Mi guía con la misma sequedad me indicó por donde seguir, era un pasadizo largo y volvió a sacar de su bolsillo un manojo de llaves y como por instinto saco la llave que abrió la reja de aquel pasadizo. A cada lado había puertas con números y una ventanilla pequeña las puertas se podían notar que eran de un gran grosor, la luz natural del día daba una iluminación que permitían ver todos estos detalles y en las noches la iluminación estaba encargada de unos viejos fluorescentes.

Mientras íbamos mi guía y yo por ese camino, que tenía uno cien metros aproximadamente de largo, se pudo oír gritos de amenazas, susurros, blasfemias y llantos que aterrorizaban.

Llegamos pues a otra entrada y volvió hablar mi guía:

-este segundo ambiente tuvimos que construirlo para casos……. –

Y volvió a callar.

Este ambiente estaba debajo del recinto del pasadizo que habíamos pasado y la entrada me hizo recordar a las clásicas catacumbas.

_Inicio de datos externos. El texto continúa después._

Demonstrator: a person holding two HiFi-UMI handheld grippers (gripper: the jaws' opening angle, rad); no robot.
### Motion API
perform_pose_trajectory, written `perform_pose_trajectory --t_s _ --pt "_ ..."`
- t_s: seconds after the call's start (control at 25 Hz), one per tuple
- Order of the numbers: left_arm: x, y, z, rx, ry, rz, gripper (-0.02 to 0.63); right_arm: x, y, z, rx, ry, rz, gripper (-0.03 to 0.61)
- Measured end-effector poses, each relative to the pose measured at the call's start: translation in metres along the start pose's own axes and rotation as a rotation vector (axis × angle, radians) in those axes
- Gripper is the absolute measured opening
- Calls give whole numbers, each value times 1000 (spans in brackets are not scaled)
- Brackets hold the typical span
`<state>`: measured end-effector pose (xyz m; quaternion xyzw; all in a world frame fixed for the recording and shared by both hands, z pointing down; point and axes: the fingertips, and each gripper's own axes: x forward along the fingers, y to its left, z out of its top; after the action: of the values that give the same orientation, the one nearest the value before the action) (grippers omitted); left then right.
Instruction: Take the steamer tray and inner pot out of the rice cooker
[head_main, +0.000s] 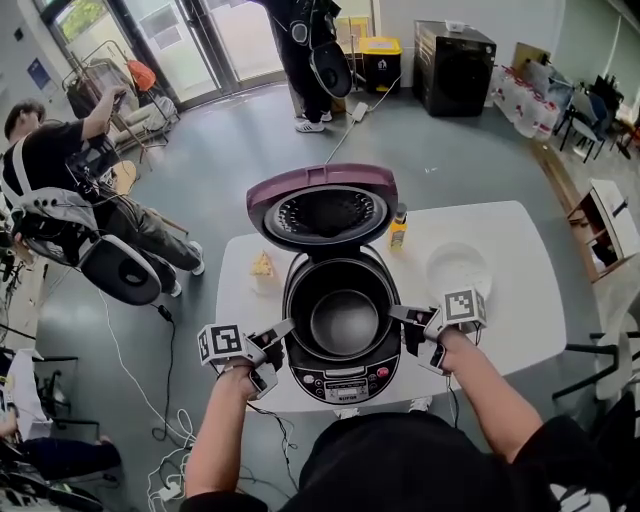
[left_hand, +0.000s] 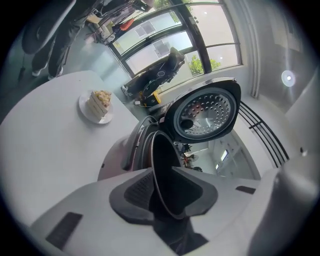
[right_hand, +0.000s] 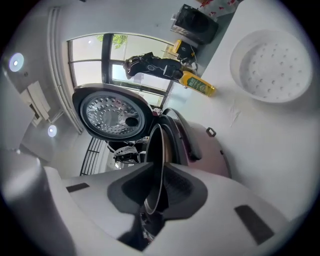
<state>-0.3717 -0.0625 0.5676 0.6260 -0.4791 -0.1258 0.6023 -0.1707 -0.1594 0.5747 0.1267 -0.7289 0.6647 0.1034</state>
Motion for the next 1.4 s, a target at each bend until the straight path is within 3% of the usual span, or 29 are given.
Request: perform_pose_trajectory --t_s 0.08,0.36,0.88,1.12,1.4 --pt "-1 8 0 4 6 45 17 0 -5 0 -3 3 -14 16" --pt "-3 12 -4 9 31 53 15 -1 -6 -3 1 13 -2 8" --pt "-6 -1 -5 102 -9 63 17 -9 4 -5 -67 5 8 6" --pt "-18 -25 1 172 -45 24 17 -19 28 -3 -144 -37 39 6" --pt "-42 -62 7 330 -94 19 20 -31 75 -12 -273 -113 122 8"
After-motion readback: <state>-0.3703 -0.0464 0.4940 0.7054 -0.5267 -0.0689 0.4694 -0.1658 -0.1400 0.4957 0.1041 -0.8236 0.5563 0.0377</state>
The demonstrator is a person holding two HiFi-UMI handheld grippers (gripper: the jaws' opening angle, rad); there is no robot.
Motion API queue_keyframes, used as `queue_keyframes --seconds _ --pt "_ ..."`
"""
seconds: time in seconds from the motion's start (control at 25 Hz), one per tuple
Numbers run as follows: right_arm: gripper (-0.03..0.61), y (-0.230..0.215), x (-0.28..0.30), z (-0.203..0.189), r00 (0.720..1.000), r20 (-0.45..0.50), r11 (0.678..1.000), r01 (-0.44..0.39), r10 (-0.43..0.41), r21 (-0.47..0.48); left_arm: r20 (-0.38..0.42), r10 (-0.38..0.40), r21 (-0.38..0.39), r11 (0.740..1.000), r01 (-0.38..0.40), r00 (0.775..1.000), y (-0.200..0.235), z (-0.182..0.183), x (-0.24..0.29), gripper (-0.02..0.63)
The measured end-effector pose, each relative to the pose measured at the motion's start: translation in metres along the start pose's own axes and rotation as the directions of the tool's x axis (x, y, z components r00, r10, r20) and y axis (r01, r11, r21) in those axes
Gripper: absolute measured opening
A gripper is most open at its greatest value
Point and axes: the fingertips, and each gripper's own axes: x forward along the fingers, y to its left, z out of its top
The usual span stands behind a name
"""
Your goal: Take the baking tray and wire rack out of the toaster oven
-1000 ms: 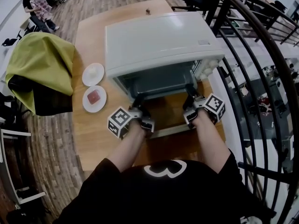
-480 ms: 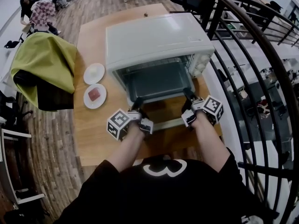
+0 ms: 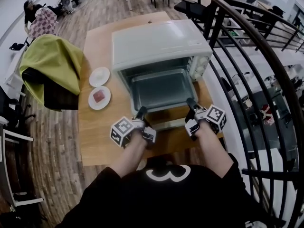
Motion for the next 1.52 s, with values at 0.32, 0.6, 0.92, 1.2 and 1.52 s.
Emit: queue_keyframes --seconds 0.32,0.6,0.92,1.2,1.52 --pt "0.089 0.006 -0.032 -0.011 1.0 -0.007 1.0 -0.013 0.013 -0.028 -0.015 -0.011 0.022 1.0 0.011 1.0 -0.003 -0.015 -0.026 0.095" --pt "0.091 0.011 -0.059 -0.022 1.0 0.003 0.999 -0.02 0.02 -0.034 -0.051 -0.021 0.02 1.0 0.022 0.998 -0.008 -0.028 -0.051 0.095" --pt "0.094 0.026 -0.087 -0.038 0.999 0.041 0.999 -0.022 0.024 -0.043 -0.085 -0.007 0.022 1.0 0.009 0.996 -0.015 -0.033 -0.079 0.097" --pt "0.097 0.041 -0.107 -0.084 0.997 0.08 1.0 -0.018 0.02 -0.026 -0.129 -0.032 0.035 0.999 0.037 0.991 -0.013 -0.01 -0.115 0.095" --pt "0.1 0.059 -0.102 -0.154 0.998 0.05 0.999 -0.03 0.032 -0.042 -0.1 -0.035 0.025 0.999 0.038 0.994 0.011 0.032 -0.173 0.095"
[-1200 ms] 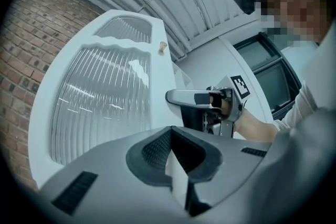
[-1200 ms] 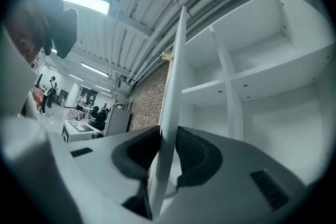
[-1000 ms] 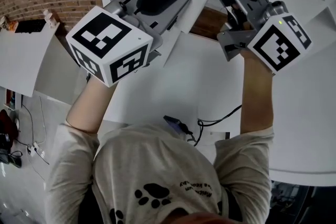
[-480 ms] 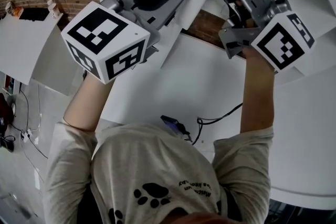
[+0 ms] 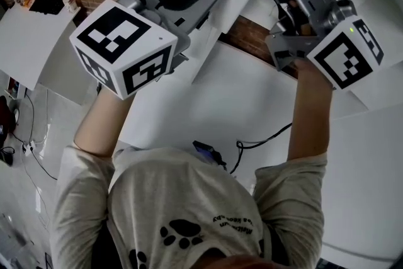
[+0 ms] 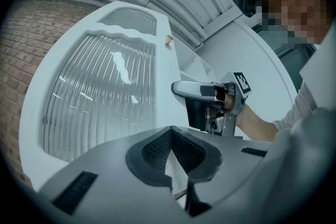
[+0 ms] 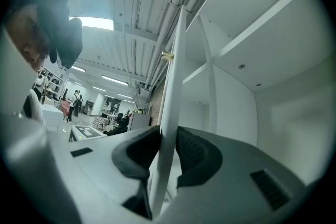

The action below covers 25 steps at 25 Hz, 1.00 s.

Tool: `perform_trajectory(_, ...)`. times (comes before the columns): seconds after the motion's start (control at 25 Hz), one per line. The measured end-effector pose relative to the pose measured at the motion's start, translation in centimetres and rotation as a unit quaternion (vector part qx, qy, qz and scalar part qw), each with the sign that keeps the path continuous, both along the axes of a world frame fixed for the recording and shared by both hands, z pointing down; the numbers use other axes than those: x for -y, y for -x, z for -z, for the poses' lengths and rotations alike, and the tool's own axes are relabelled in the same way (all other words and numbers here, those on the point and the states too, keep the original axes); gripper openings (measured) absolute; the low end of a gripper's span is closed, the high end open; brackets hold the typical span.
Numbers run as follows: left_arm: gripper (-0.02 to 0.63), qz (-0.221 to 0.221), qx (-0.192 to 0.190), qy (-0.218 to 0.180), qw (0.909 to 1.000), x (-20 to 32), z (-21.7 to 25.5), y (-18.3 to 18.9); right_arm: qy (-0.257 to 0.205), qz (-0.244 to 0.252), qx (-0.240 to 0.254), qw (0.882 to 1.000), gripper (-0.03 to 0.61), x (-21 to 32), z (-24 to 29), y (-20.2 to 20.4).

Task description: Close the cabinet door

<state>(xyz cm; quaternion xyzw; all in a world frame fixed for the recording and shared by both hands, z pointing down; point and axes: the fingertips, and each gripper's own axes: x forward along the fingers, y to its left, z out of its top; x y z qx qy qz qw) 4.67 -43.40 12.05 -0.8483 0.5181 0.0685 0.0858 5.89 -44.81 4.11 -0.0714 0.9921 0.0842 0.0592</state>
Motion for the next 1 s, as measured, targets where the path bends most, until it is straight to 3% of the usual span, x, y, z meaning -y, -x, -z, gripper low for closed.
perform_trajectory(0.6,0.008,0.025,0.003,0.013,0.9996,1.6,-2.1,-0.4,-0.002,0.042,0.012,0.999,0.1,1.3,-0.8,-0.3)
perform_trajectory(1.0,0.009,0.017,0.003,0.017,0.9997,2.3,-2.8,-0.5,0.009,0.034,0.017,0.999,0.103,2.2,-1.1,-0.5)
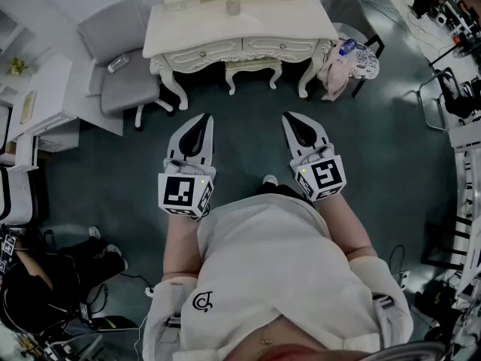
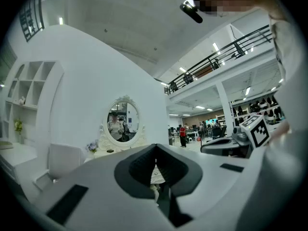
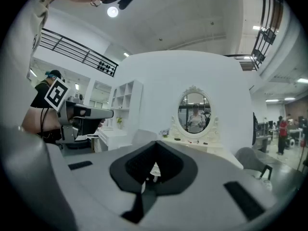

Al ingresar tuvimos que pasar por dos rejas la primera, dos hombres de blanco me pidieron que sacara todo lo que tuviera de metal y lo pusiera en una charola, imagino yo para que en un descuido no se me cayeran de alguno de mis bolsillos. La segunda más angosta solo había un hombre más viejo y caucásico, desde ahí pude tener la primera percepción de lugar, el olor era hediondo y en la pared pude observar una imagen de hades.

Ella mi guía no se inmutaba con el hedor, yo al dar unos pasos no podía más, el viejo y mi guía se dieron cuenta y solícitos me alcanzaron un paño con alcohol. Seguimos y el panorama era más espeluznante que el anterior hombres y mujeres casi desnudos en celdas de cuatro por cinco, mentes atormentadas, golpeándose, mordiendo sus brazos ya vendadas, la iluminación era escaza en el día, las habitaciones estaban formadas por rejas acolchonadas de una forma burda y separada cada ambiente por lo que parecía material de fibrablock forma de retazos de madera prensada a los cuales les había puesto almohadas y cojines, había también un inodoro empotrado que luego me entere que el material era plástico y la mayoría de veces pocos usados.

Y nos fuimos acercando a la celda a la cual quería llegar estaba inquieto y sentía en el estómago una fuerte angustia y ansiedad. Llegamos a la última celda que colindaba a la pared y en ella había colgada sillas plegables de la cual mi guía bajo una y la puso frente a la celda.

-Cinco minutos – dijo con esa parquedad que la caracterizaba.

Me senté y pude observar que está celda era la más oscura, y en ese instante se movió algo en su interior, y el hedor se me hizo soportable.

Y en ese halo de luz se dejó ver, pude ver su piel, su piel tan blanca como un papel y en ella cicatrices como si el tormento de lo vivido se hubiera puesto a escribir, su rostro era magro, sus ojos se salían de sus órbitas y eran cristalinos, sus labios resecos y sus cabellos que antes eran sedosos se veían resecos como mies cuando las cortan y las pones al sol, quería decir unas palabras pero no pudo.

Me acerque presurosamente hacia ella y me extendió su mano y yo la tome, sentí aún la fuerza que tenía y ahí en ese instante un frío recorrió todo mi ser y en el ambiente un aroma a rosas, canela y jazmín y ella murió…. Inés era el nombre quien inspiro mis versos, Inés fue quien no conocí, Inés fue la que muriendo en esa celda me saco de mi propia celda sin luz, hediendo en la que yo estuve, y sosteniendo su mano de repente trasmitiendo su fuerza por última y única vez la vi.